ENTRIES SUPPLIED:

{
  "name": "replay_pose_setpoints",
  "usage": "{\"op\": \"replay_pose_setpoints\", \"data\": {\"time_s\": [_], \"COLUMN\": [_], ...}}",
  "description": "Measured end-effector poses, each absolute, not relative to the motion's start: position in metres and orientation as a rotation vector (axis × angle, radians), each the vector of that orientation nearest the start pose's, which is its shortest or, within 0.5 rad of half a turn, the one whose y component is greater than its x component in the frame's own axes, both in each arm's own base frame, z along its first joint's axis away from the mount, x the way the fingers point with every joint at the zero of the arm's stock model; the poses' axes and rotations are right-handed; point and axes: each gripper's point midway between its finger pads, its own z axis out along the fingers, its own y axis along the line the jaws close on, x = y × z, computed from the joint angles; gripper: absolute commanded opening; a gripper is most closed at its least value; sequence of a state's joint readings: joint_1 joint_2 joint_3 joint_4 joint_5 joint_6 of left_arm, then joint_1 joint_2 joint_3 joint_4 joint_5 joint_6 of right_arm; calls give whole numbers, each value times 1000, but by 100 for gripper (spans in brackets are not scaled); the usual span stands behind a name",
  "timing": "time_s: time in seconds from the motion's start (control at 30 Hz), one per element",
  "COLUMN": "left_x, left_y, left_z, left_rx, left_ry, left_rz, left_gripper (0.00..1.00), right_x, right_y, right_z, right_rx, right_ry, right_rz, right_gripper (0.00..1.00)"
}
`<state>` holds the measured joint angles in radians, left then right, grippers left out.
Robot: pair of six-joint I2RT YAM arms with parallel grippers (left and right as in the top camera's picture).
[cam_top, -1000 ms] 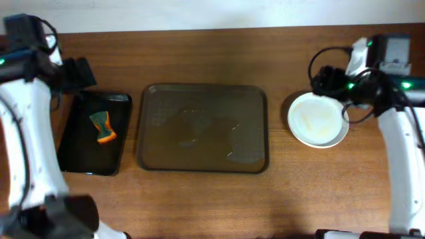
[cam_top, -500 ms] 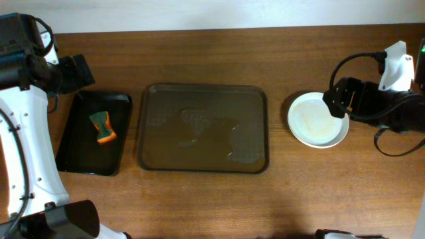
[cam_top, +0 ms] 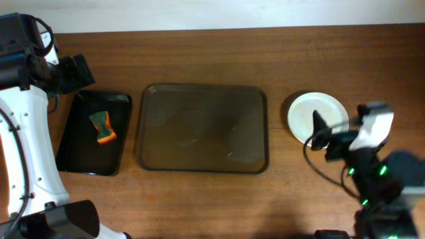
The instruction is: Clean dirty plates on tray and stack at the side
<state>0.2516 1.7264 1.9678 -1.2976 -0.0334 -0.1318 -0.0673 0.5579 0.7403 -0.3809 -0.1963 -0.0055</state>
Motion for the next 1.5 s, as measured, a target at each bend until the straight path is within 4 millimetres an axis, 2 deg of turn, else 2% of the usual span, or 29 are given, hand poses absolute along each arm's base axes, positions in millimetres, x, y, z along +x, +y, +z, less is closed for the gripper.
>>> {"op": "replay_pose_setpoints", "data": {"time_s": [0.03,0.07,0.17,0.27,0.33,0.43,0.47,0.5,1.03,1.13,1.2,1.23,1.27,1.3,1.33,1.37,1.4,1.47,1.5], "left_x": [391,391,392,391,391,391,391,391,389,368,341,329,326,317,319,320,318,314,306], "left_y": [107,106,107,107,107,106,107,107,106,99,91,87,86,85,84,80,74,65,58], "left_z": [277,276,277,276,276,276,276,276,275,270,277,283,291,291,285,270,240,209,195], "left_rx": [-513,-513,-512,-513,-513,-513,-513,-513,-515,-518,-496,-479,-463,-443,-405,-366,-328,-273,-247], "left_ry": [2580,2581,2578,2582,2582,2583,2583,2582,2591,2648,2601,2536,2420,2273,2149,2087,2060,1982,1948], "left_rz": [86,85,86,85,85,85,85,85,85,82,117,128,135,143,140,127,105,65,46], "left_gripper": [100,100,100,100,100,100,100,100,100,99,99,99,100,99,99,99,99,99,100], "right_x": [261,259,247,244,244,245,245,244,244,244,244,244,244,244,244,244,244,244,244], "right_y": [16,16,19,28,32,35,34,34,32,32,31,31,31,31,31,31,31,31,31], "right_z": [297,293,247,224,216,195,183,161,160,160,160,161,160,160,160,160,160,160,160], "right_rx": [-91,-96,-111,-141,-150,-156,-150,-145,-135,-135,-133,-132,-132,-131,-131,-131,-131,-131,-131], "right_ry": [1720,1664,1573,1489,1451,1495,1541,1632,1634,1633,1633,1631,1633,1634,1634,1634,1634,1634,1634], "right_rz": [116,108,105,122,130,142,141,144,136,136,133,133,131,131,131,131,131,131,131], "right_gripper": [98,98,98,98,98,98,98,98,98,98,98,98,98,98,98,98,98,98,98]}}
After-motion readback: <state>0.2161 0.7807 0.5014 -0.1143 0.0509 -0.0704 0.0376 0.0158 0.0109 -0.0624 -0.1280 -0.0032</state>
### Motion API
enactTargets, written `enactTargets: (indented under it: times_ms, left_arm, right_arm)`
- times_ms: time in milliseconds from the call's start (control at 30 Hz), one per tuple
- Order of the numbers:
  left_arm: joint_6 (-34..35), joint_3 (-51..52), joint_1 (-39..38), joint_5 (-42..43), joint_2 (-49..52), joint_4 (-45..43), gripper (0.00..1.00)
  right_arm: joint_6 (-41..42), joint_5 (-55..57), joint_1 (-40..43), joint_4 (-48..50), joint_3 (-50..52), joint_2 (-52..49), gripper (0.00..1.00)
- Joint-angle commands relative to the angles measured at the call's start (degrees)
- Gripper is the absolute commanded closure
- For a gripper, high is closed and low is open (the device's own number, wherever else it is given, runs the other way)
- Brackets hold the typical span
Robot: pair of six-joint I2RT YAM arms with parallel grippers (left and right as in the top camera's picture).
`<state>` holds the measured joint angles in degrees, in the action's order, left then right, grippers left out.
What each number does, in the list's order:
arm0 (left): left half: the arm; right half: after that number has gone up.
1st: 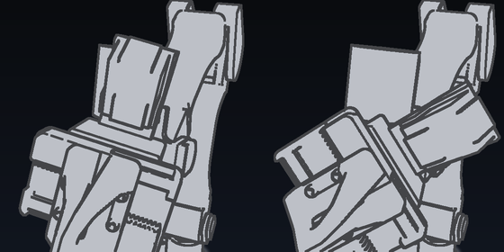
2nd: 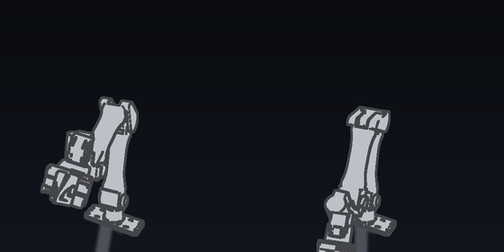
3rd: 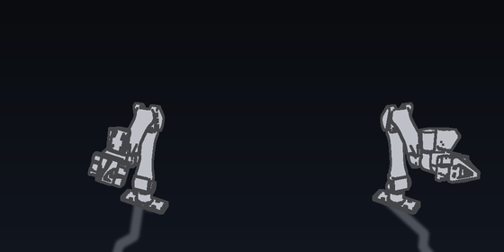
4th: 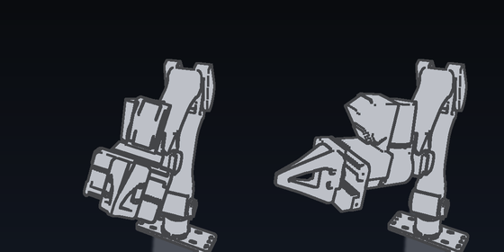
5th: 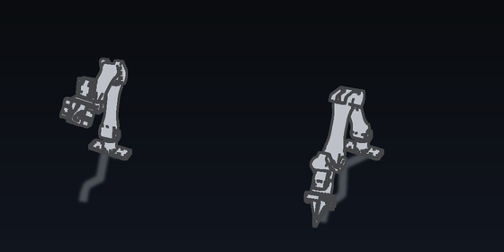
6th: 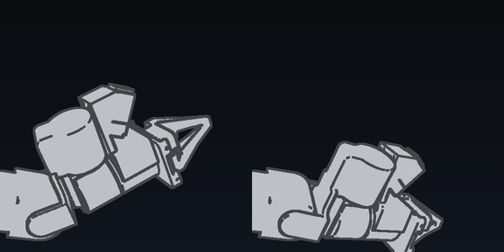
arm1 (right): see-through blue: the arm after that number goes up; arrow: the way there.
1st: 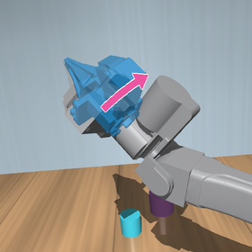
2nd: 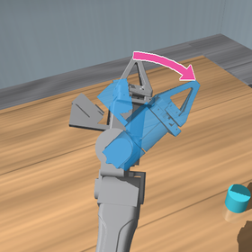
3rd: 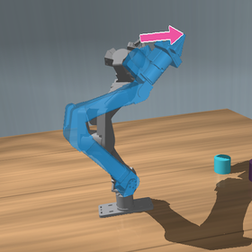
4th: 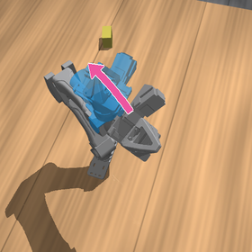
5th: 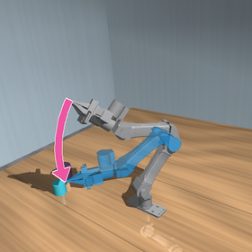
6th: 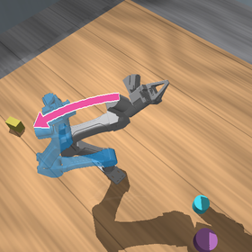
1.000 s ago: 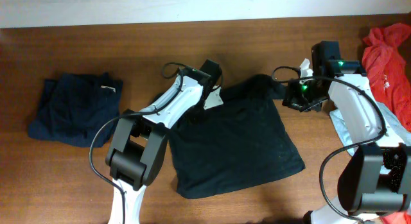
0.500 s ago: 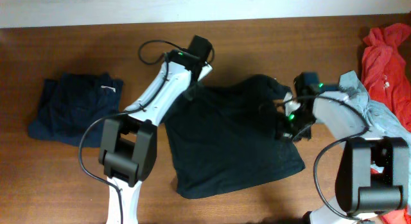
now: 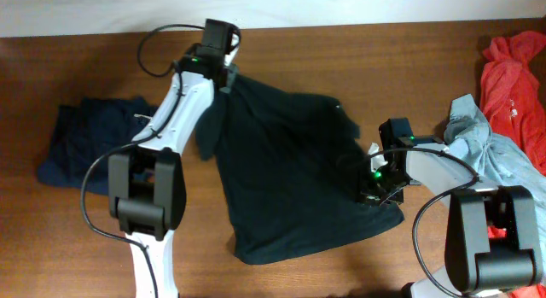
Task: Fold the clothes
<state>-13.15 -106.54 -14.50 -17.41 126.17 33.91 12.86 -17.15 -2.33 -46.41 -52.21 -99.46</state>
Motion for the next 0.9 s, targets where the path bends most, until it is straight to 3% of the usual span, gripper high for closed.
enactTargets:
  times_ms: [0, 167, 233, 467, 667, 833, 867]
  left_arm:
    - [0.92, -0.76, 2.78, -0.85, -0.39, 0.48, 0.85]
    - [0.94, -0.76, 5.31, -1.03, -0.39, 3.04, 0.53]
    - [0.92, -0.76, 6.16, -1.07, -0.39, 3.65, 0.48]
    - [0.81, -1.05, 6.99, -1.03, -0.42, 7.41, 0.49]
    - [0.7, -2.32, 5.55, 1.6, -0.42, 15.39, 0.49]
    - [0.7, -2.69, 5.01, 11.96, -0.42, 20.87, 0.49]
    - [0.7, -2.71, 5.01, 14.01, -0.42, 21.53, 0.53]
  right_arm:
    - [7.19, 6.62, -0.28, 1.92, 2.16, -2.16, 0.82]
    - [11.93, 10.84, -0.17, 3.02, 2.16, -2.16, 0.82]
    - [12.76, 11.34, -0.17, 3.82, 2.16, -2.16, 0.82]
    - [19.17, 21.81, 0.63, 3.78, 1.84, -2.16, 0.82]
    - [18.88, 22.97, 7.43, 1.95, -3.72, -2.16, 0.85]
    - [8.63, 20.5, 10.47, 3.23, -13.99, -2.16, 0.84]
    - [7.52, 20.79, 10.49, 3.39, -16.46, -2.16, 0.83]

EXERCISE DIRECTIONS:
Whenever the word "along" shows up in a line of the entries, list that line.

RESPONSE AREA:
  "description": "Measured end-effector poses, each absolute, not relative to the motion's start: position in metres and orientation as a rotation vector (axis × angle, radians), each the vector of that orientation nearest the start pose's, which is its shortest or, within 0.5 rad of half a turn, the one whose y component is greater than its x component in the frame's own axes, both in each arm's own base frame, z along its first joint's axis away from the mount, x the way the fingers point with every joint at the zero of the arm's stock model; the poses' axes and rotations are right-handed; point and axes: each gripper's point midway between its finger pads, its own z axis out along the fingers, its own y axis along the line the jaws close on, x = y × z, computed from the joint angles; gripper: absolute commanded opening; a gripper is most closed at its least value; sequence of a state's joint readings: joint_1 joint_2 joint_3 joint_4 joint_5 joint_6 of left_arm, then joint_1 joint_2 joint_3 joint_4 joint_5 joint_6 of right_arm; calls give whole numbers, each value times 1000, but by 100 for gripper (spans in brackets are not scaled); the usual span stands behind a name",
Motion for the next 1.5 s, as measured, a target at each bend until the straight path is within 4 millimetres an axis, 2 deg of turn, else 2% of the usual span, or 29 are given, hand poses absolute along each arm's base axes, positions in millimetres, x, y, z along +x, +y, +z, less is closed for the gripper.

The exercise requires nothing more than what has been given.